**What the task requires:** Write out each line of the records that has "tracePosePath" in it.

Data records
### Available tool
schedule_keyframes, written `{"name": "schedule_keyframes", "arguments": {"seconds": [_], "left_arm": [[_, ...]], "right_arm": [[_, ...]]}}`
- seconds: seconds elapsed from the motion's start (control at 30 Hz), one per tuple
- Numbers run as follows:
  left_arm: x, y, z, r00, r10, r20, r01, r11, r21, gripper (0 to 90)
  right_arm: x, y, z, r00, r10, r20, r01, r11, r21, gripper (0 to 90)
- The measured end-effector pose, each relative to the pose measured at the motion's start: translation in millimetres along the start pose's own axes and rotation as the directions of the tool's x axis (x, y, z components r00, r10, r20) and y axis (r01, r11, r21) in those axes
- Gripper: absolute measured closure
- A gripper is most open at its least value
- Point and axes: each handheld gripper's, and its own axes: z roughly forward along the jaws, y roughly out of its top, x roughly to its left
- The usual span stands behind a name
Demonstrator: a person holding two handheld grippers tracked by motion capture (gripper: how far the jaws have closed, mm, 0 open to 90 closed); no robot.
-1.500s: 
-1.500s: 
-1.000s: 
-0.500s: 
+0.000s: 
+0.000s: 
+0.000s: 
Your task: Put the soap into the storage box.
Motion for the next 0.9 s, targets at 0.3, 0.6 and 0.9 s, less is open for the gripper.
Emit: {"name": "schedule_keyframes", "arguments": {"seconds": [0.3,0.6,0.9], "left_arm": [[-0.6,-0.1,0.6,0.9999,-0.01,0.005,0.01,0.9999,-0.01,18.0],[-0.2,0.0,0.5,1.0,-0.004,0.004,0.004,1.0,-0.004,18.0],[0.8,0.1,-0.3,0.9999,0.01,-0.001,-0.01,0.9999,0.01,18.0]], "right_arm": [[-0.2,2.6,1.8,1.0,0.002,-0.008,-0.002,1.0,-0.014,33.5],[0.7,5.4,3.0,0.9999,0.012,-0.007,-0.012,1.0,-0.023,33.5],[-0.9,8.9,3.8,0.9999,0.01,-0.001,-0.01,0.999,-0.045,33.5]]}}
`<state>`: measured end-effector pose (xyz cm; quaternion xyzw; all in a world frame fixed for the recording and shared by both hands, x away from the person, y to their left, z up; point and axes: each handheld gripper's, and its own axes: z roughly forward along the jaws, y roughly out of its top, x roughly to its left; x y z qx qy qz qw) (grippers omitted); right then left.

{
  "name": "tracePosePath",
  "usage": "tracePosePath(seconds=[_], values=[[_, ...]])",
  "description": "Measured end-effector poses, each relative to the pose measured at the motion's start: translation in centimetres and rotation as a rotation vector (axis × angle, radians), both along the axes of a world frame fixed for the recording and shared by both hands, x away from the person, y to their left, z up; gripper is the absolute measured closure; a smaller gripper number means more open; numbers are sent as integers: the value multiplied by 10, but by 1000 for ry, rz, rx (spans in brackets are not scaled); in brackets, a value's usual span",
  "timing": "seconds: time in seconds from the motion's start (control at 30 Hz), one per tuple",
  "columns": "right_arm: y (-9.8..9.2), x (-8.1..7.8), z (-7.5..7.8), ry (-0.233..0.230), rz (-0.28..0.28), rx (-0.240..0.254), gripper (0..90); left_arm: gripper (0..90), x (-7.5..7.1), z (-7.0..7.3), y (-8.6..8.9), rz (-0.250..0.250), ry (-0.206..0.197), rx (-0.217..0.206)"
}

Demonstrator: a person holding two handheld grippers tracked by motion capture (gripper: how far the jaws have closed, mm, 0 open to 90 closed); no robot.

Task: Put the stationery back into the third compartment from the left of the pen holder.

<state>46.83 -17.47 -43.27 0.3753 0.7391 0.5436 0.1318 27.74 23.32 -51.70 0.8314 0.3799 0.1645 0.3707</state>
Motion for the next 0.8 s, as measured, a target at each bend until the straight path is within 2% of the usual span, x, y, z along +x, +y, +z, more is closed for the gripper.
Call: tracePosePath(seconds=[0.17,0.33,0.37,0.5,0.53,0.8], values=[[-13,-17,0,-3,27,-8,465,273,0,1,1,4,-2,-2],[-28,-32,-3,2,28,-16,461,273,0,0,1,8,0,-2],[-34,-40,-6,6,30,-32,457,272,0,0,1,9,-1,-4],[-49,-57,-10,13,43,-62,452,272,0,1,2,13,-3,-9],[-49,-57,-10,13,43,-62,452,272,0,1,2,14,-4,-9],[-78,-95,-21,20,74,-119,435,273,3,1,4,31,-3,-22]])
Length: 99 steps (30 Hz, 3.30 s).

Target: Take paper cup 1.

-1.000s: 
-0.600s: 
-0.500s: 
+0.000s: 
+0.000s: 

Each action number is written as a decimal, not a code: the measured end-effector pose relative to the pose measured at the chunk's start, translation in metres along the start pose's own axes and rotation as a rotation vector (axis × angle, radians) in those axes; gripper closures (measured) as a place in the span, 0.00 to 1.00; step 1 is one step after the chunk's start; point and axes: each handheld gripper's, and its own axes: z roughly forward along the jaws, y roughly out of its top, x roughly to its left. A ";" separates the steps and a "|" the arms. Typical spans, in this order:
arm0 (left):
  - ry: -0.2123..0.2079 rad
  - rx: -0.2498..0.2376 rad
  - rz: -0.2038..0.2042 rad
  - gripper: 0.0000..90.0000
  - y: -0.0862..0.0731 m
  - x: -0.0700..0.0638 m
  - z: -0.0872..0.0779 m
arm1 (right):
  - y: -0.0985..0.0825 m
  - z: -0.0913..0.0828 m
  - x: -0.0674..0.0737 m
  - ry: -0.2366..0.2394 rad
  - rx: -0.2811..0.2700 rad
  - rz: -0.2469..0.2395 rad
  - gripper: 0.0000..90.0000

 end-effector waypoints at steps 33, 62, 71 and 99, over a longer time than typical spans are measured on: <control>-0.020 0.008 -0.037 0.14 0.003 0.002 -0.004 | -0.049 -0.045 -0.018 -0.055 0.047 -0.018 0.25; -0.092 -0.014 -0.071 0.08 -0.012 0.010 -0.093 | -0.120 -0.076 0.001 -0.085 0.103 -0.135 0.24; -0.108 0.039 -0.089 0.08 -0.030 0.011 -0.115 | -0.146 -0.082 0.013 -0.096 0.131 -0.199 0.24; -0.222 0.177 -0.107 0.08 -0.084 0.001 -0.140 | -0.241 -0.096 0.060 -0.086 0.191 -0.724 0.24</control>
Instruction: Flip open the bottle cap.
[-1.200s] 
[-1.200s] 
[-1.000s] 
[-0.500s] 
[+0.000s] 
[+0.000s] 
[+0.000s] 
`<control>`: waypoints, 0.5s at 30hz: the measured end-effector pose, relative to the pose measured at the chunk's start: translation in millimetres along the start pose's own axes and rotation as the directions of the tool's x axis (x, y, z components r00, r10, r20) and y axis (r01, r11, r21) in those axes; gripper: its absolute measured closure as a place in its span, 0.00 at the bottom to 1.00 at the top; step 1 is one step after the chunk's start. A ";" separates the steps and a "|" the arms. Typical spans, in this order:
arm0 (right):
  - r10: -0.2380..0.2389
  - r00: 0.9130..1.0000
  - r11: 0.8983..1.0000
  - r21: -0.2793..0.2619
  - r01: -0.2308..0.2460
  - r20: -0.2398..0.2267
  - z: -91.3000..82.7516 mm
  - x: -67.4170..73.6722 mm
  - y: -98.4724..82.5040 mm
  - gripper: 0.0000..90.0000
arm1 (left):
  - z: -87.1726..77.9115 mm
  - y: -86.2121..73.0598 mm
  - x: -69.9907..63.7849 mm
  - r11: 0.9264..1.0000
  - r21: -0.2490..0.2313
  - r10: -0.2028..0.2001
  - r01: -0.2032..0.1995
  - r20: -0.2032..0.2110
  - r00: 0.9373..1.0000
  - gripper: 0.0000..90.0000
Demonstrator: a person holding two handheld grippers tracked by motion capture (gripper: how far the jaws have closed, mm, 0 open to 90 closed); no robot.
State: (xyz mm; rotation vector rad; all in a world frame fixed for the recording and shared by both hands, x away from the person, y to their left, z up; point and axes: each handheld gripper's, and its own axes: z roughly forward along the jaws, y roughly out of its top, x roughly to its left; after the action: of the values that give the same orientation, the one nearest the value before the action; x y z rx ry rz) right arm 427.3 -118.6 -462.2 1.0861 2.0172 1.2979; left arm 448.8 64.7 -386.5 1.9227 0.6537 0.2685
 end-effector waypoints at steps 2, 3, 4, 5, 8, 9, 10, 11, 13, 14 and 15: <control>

**Your solution:**
  "name": "tracePosePath",
  "usage": "tracePosePath(seconds=[_], values=[[_, ...]])",
Call: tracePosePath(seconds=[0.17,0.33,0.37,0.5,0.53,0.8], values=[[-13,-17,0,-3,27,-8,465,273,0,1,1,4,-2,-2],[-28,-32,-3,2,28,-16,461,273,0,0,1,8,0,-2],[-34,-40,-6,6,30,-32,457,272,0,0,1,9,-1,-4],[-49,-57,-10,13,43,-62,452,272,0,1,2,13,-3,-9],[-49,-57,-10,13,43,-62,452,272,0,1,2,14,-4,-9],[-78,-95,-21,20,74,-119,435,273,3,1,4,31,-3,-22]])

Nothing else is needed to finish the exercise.